Geçtiğimiz günlerde İsrail Gazze’de açık işgal kararı aldı. Bu gelişmenin öncesindeyse Hamas başta olmak üzere Filistin direniş hareketine Suudi Arabistan ve Fransa’nın başkanlık yaptığı bir BM toplantısında yapılan silah bırakma çağrısı açık işgal öncesi son girişim olarak değerlendirilebilir. Elbette burada emperyalist dünya sistemi içerisindeki güçler arasında yaşanan çelişkiler birtakım gelişmeleri ortaya çıkarıyor. Örneğin Filistin devletini resmi olarak tanıyan ülke sayısı artıyor. Ancak bunun İsrail’le bölgesel hakimiyet yarışı içerisinde kendilerini hatırlatmak gibi bir amacı olsa da Mahmut Abbas hükümetini tek meşru güç olarak öne çıkartarak Gazze direnişini marjinalize etmek ve dünya kamuoyunda İsrail’e karşı sokaklara dökülen kitlesel militan tepkiyi soğurmak gibi hesaplar güdülüyor. Yani Gazze’ye dönük toplam planda bir değişiklik yok. Trump’ın daha önce ifade ettiği şekilde Gazze’nin turizm merkezi haline gelmesi, Filistin halkının sürgün edilmesi ve bu temelde Gazze’nin yeniden yapılandırılması. Bugünlerde Şam’da dolaşan Türk inşaat firmalarının iştahından da görebileceğimiz gibi savaş sonrası her yeni yapılanma süreci yeni bir kârlılık alanı olarak değerlendirilecektir kuşkusuz. Ancak bu projenin arkasında esas olarak ABD’nin Çin’in Kuşak ve Yol Girişimi’ni kadük bırakarak kendi hegemonyasını güçlendireceği, Hindistan’dan Avrupa’ya uzanan IMEC koridorunda Gazze’nin lojistik aktarma merkezi olarak konumlandırılmak istenmesi var. Yani ticaret koridorları üzerinde hakimiyet kurma biçiminde yaşanan emperyalist paylaşım savaşı bu noktada devrede.

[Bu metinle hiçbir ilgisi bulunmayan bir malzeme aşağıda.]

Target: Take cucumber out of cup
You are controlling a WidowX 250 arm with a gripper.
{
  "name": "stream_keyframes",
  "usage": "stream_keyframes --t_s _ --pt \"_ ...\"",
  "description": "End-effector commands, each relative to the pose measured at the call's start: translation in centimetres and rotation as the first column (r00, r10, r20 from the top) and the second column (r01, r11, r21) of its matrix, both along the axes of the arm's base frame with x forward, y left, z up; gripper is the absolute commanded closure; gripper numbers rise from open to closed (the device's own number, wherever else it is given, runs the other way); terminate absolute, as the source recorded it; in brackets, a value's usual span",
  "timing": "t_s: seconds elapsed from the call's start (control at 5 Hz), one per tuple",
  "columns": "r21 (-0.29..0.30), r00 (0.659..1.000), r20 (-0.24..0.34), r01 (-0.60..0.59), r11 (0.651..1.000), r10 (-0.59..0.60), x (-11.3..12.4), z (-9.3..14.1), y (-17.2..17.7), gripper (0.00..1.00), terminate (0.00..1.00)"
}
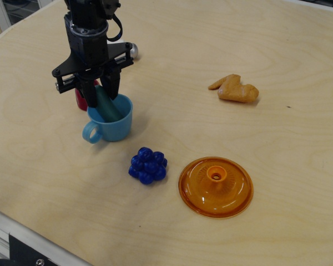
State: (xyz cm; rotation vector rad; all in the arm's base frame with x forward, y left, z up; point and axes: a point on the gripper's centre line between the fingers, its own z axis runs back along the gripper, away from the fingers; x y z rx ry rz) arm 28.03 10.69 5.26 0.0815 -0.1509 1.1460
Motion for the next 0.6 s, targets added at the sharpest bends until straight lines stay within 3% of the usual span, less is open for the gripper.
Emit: stream_keyframes --t_s 0.0,0.2,0.4 --pt "0.052 0.996 0.087 0.0 0.999 -0.005 -0.6 5.2 -1.4 1.0 0.0" --pt "0.034 0.993 0.114 0.002 0.999 -0.006 -0.7 6.5 -1.8 1.0 0.0" --pt "0.069 0.992 0.121 0.028 0.997 -0.036 0.7 8.3 -2.8 1.0 0.0"
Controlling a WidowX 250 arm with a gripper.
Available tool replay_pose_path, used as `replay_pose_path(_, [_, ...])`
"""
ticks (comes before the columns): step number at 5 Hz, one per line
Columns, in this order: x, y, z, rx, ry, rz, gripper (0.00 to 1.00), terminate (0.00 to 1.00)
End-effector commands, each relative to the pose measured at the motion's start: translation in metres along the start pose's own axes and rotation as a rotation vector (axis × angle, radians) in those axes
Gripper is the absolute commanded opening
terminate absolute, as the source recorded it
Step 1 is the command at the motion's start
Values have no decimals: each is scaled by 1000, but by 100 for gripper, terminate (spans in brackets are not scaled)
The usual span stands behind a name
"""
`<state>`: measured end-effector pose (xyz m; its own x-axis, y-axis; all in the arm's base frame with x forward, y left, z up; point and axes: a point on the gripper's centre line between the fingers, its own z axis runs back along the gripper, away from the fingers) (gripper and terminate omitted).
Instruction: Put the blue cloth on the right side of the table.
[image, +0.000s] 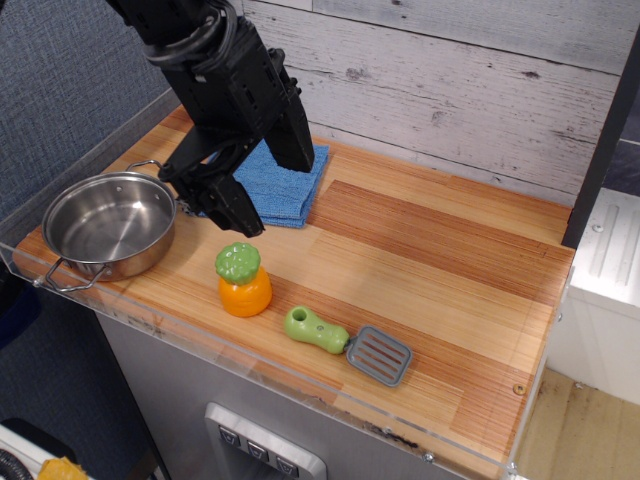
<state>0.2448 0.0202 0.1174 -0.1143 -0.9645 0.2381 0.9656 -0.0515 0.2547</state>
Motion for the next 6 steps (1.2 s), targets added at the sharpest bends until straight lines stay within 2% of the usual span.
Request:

Benzer bir teslim alma girişimi bugünlerde Lübnan’da da yaşanıyor. ABD’nin Türkiye Büyükelçisi ve Suriye Özel Temsilcisi diye anılan ya da başka bir değişle Trump’ın Ortadoğu sorumlusu olarak atadığı Tom Barrack Lübnan hükümetini ziyaret ederek Hizbullah’ın silahsızlandırılmasını “rica” etti. Bu adımın atılması karşılığında İsrail saldırganlığının duracağı ve İsrail’in elinde tuttuğu bölgelerden çekileceği de vaat edildi. Bugüne kadar İsrail’in açık işgalci saldırganlığına Lübnan içinde direnen ve onu yenilgiye uğratan tek güç olarak Hizbullah’ın silah bırakması Lübnan’ı işgale, istikrarsızlaştırmaya dönük operasyonlara daha açık hale getirecektir. Hizbullah önderliği şimdilik silah bırakmayacağını beyan ediyor. Ancak hem Filistin direnişi hem de Lübnan direniş hareketi Suriye’de Esad’ın düşmesi ve HTŞ’nin Şam’da yönetim koltuğuna oturması sonrasında İran’dan aldığı desteği mümkün kılan ikmal yollarına artık sahip değil. Dolayısıyla maddi direniş kapasitesi her geçen gün daralıyor. Yani direniş hareketini çevreleyen uluslararası koşullar halkların değil emperyalistlerin lehine şekilleniyor.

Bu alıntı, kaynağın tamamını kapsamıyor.